What this task involves:
The answer is a stretch of the material below, returned exactly: the line containing "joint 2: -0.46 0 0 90", the line containing "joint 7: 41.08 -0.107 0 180", and all lines between.

===============

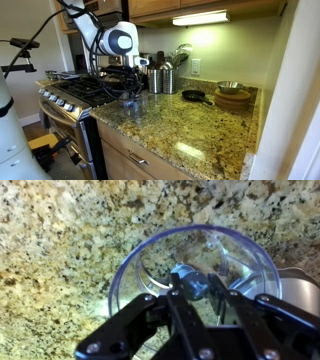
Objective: Place the blades inside the food processor chamber
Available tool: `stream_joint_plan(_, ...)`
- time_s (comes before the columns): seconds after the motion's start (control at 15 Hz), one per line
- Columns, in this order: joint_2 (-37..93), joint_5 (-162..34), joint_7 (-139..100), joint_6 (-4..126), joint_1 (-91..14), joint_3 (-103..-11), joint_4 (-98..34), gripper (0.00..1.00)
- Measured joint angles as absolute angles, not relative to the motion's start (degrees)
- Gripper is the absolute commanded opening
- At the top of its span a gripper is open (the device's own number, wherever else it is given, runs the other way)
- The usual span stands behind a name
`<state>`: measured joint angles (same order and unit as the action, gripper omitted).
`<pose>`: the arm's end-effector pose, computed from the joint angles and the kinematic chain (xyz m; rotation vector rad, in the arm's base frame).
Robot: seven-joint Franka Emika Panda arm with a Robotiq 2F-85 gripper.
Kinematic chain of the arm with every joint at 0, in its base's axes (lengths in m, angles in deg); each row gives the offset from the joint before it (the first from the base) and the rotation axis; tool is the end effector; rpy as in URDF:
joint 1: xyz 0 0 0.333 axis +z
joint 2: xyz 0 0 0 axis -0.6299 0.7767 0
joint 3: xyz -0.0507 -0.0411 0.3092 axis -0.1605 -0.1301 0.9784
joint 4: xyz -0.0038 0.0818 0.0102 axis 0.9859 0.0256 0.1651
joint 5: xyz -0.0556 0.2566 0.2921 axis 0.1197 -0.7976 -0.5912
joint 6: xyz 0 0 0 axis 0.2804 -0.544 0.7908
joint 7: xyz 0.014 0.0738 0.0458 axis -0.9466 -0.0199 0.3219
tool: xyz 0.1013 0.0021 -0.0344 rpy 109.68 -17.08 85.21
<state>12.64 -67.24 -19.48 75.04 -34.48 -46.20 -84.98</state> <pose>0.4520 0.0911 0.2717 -3.1250 -0.1879 -0.0591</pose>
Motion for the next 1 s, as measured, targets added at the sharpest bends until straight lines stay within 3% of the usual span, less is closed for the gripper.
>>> stream_joint_plan(1.0, 12.81, -67.3, -18.69, 75.05, -34.47, -46.19, -84.67, 0.13)
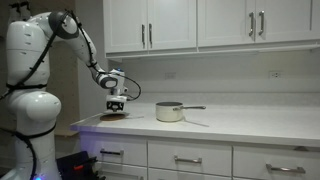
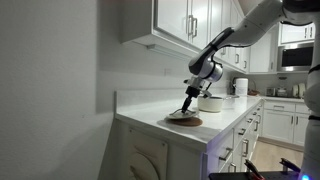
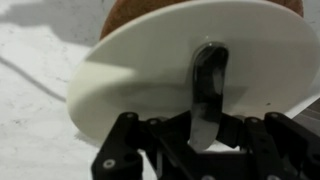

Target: Pick up the white lid off the white pot and put it on the countertop.

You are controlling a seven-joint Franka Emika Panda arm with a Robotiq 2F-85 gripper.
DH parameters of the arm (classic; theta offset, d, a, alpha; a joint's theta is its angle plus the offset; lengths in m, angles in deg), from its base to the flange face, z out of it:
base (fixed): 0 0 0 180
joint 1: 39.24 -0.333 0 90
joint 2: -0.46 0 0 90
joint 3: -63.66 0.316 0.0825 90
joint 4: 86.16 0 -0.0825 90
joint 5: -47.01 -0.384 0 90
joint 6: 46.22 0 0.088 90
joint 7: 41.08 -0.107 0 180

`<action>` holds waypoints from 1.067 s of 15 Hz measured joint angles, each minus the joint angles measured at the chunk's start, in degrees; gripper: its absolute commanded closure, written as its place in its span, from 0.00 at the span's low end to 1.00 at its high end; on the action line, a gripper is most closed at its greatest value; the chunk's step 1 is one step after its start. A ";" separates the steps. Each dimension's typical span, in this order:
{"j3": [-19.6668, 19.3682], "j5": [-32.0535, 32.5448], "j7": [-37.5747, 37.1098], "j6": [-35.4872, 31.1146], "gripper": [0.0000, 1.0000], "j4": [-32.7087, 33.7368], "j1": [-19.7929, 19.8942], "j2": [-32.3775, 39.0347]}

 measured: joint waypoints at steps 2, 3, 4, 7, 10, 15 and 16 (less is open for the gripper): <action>1.04 0.88 -0.95 0.01 1.00 0.22 0.61 0.65; 1.50 1.68 -1.67 0.02 1.00 0.22 0.86 0.81; 1.91 2.81 -2.82 0.03 1.00 0.22 1.10 0.90; 2.25 6.72 -6.80 0.38 1.00 0.30 1.30 0.90; 2.26 9.84 -9.90 0.83 1.00 0.69 1.78 0.89; 2.26 14.83 -14.59 2.97 0.63 1.57 2.72 0.71; 2.26 15.65 -15.31 3.40 0.55 1.71 2.81 0.63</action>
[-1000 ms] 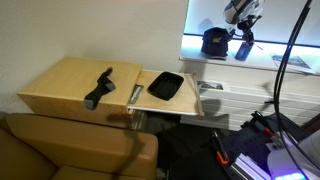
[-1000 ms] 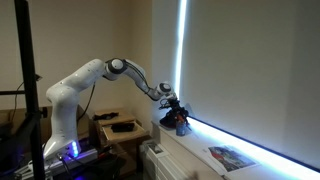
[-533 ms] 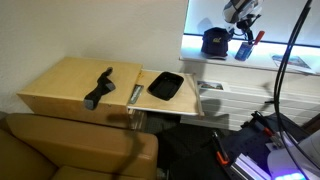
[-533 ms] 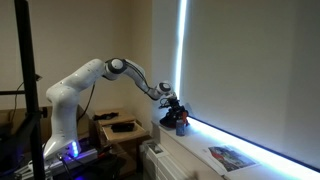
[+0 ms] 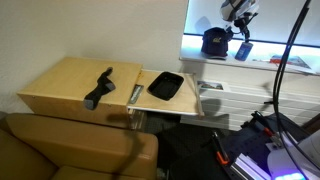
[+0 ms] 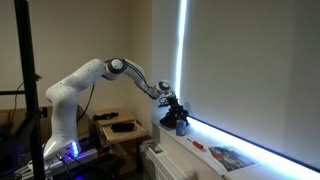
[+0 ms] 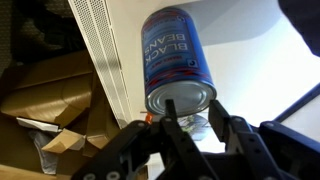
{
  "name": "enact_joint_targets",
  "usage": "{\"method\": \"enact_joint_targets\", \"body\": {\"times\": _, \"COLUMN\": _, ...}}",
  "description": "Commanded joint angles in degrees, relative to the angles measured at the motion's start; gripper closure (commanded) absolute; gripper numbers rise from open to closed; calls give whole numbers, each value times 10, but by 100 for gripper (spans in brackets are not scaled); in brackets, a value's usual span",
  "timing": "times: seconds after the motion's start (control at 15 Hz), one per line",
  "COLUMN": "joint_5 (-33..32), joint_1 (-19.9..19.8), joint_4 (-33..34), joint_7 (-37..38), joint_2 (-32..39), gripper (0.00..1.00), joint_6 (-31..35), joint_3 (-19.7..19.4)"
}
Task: Put the screwdriver on the blue tin
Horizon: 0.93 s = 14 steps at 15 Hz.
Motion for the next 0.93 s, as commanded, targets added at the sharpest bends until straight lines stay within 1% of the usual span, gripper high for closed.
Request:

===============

Result for this task:
joint 2: -0.46 0 0 90
joint 3: -63.66 0.316 0.0825 90
joint 4: 86.16 0 -0.0825 90
joint 5: -47.01 -0.384 0 90
joint 6: 46.22 0 0.088 90
joint 7: 41.08 -0.107 0 180

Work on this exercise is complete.